"Ich habe einfach das Messer gezogen"

Wegen schwerer räuberischer Erpressung im Mai dieses Jahres auf dem Moselradweg, in Nähe des Schweicher Fährturms, muss ein 20-Jähriger für drei Jahre hinter Gitter (TV vom Dienstag). Weil er nie erfahren habe, was ein Kind zu einer gesunden Entwicklung braucht, wandte das Trierer Landgericht das Jugendstrafrecht an.

Trier/Schweich. Es war eine lebensbedrohliche Situation: "Ich habe das Messer an meinem Hals gespürt", sagte der 19-jährige Gymnasiast im Zeugenstand vor der Ersten Großen Jugendkammer im Landgericht Trier. "In dieser Situation hat man viel Angst, und dann wehrt man sich nicht mehr." Bereitwillig hätten er und sein gleichaltriger Begleiter das geforderte Bargeld und die Handys herausgegeben. Auch der Angeklagte, ein 20-Jähriger aus der Verbandsgemeinde Trier-Land, erinnerte sich genau an die Geschehnisse in jener Mainacht: Schon zu Prozessbeginn räumte er ein, dass er nachts auf dem Mosel-Radweg, wo er mit drei Kumpels unterwegs war, die beiden Schüler überfallen hatte. "Ich habe einfach das Messer gezogen", sagte Roman H. Was der Auslöser für die Tat mit geringer Beute war, weiß er nicht.

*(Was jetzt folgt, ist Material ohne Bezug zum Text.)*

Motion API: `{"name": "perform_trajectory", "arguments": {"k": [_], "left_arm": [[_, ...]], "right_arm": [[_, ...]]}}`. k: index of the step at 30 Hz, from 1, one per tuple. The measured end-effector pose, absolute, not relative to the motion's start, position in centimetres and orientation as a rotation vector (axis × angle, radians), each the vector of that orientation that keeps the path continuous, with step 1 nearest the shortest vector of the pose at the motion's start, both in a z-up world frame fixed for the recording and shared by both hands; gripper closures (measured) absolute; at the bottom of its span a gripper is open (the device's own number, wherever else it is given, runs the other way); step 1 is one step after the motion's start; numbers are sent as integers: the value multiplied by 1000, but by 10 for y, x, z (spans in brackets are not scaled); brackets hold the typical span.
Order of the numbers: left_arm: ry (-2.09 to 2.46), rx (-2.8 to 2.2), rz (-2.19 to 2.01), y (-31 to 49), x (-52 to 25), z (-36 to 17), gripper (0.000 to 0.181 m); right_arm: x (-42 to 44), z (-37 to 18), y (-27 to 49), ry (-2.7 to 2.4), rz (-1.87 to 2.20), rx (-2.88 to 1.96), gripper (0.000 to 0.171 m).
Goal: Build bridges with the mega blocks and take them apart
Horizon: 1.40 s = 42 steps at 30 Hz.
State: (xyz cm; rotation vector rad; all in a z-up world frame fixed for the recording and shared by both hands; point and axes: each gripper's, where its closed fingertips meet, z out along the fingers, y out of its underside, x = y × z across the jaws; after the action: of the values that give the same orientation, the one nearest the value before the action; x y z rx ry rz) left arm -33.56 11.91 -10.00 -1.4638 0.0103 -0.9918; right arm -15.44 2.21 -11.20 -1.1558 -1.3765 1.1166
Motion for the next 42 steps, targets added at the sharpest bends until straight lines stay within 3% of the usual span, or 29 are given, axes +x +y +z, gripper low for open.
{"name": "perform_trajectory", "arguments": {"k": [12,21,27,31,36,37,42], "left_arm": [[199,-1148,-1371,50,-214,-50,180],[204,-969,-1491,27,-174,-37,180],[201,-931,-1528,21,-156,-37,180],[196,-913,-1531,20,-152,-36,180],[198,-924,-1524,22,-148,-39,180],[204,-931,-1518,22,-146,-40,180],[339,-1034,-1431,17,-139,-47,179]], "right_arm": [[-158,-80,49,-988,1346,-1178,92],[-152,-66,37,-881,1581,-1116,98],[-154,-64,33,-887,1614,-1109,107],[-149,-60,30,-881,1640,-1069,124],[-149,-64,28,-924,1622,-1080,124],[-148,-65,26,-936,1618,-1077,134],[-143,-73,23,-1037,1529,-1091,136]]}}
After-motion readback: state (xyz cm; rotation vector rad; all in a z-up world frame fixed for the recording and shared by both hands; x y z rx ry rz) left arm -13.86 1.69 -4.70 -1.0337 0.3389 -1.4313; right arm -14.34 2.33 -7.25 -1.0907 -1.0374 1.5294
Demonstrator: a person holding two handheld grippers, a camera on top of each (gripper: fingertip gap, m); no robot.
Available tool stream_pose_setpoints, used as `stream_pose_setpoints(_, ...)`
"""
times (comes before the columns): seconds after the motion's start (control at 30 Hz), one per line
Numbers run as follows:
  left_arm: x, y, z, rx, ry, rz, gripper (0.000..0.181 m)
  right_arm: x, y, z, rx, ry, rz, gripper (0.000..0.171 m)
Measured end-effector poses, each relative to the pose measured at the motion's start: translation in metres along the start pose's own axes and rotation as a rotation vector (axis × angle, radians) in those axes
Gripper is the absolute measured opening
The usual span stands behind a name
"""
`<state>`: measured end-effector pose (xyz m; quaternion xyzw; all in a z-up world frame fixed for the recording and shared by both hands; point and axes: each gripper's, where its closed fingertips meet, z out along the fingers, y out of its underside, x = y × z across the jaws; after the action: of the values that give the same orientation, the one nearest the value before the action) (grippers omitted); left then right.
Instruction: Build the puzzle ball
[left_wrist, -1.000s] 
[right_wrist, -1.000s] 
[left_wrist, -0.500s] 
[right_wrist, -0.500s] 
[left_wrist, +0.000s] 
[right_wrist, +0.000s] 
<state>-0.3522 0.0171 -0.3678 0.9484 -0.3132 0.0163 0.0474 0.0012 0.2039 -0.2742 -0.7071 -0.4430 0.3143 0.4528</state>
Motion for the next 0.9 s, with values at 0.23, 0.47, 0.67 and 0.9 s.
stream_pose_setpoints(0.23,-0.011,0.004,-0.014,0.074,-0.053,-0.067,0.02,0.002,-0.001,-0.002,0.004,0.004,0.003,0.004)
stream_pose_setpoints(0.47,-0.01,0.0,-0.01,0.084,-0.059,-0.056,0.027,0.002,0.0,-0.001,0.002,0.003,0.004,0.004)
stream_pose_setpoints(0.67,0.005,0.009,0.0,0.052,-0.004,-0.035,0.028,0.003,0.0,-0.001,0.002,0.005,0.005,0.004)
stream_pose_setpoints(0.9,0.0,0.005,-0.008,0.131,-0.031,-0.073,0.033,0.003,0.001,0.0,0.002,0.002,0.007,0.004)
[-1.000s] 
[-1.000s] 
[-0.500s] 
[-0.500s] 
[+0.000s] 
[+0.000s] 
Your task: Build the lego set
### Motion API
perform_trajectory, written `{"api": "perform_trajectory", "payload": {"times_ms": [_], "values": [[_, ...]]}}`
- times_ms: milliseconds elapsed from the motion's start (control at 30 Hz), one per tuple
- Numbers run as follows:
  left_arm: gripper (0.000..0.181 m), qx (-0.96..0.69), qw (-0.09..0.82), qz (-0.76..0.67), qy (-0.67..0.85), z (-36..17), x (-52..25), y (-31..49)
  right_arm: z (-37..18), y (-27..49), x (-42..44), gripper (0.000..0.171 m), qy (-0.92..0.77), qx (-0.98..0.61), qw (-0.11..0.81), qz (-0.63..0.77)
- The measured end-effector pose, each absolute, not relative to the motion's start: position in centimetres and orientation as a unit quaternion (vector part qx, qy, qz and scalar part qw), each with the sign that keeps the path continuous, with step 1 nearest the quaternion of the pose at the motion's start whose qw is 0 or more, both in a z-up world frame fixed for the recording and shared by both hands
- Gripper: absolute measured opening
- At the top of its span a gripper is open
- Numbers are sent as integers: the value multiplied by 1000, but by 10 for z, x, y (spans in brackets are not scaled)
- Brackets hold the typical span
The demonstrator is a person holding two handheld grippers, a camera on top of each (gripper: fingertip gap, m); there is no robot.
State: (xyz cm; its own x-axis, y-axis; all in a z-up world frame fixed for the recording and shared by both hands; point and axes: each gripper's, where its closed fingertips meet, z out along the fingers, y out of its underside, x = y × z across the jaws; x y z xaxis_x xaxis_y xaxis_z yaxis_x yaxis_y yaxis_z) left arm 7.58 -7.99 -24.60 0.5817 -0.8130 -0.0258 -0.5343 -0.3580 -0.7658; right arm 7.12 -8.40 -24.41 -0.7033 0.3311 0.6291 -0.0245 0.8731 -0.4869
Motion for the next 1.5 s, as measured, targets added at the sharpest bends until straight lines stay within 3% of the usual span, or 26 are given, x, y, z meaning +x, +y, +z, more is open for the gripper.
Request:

Es war nicht das erste Mal, dass der Angeklagte mit dem Gesetz in Konflikt gekommen war: Zum einen hat er einen Eintrag im Strafregister wegen Diebstahls einer Zigarettenpackung, und vor drei Jahren verursachte er einen Auto-Unfall, bei dem eine Mitfahrerin das Leben verlor. Seine Bewährungszeit war gerade erst abgelaufen. Warum sollte jetzt das Jugendstrafrecht angewendet werden? Jugendgerichtshelferin Doris Peters, sie hatte im Vorfeld zahlreiche Gespräche mit dem Angeklagten und seiner Mutter geführt, gab die Antwort: "Er hat bis zum fünften Lebensjahr schon so viel miterlebt, das reicht für ein ganzes Leben." Der Angeklagte wuchs als eines von sechs Kindern mit einem alkoholsüchtigen Vater auf, hat ständig Gewalt und nie Fürsorge erlebt, die Eltern trennten sich, als er sieben Jahre alt war, Schule und Lehre hat er abgebrochen, dann der folgenschwere Unfall - nur einige Aspekte seiner Biografie. "Weil er so wenig Positives erfahren konnte und in der Schule und Ausbildung gescheitert ist, ist er in einer Situation, in der ihm geholfen werden muss", sagte der Vorsitzende Richter Albrecht Keimburg. Dies könne nur durch die Anwendung des Jugendstrafrechts sein. Das Strafmaß war identisch mit dem Antrag des Staatsanwaltes Benjamin Gehlen: drei Jahre Jugendstrafe. Verteidiger Günther Maximini hatte für zwei bis zweieinhalb Jahre Jugendstrafe plädiert. Wäre H. nach Erwachsenenstrafrecht verurteilt worden, hätten ihn für die Tat fünf bis 15 Jahre Haft erwartet.

"Es ging ihm darum, Gewalt und Macht auszuüben und Leute einzuschüchtern", erklärte Keimburg weiter die Gerichtsentscheidung. Er warf Roman H. vor, zwar geständig zu sein, aber alles Nebulöse nicht eingeräumt zu haben. "Und die Bewährungszeit war gerade erst abgelaufen." Während der Haft könne er ein Anti-Aggressionstraining und eine Ausbildung machen, meinte der Richter. Der Angeklagte und einige seiner Geschwister brachen nach der Urteilsverkündung in Tränen aus.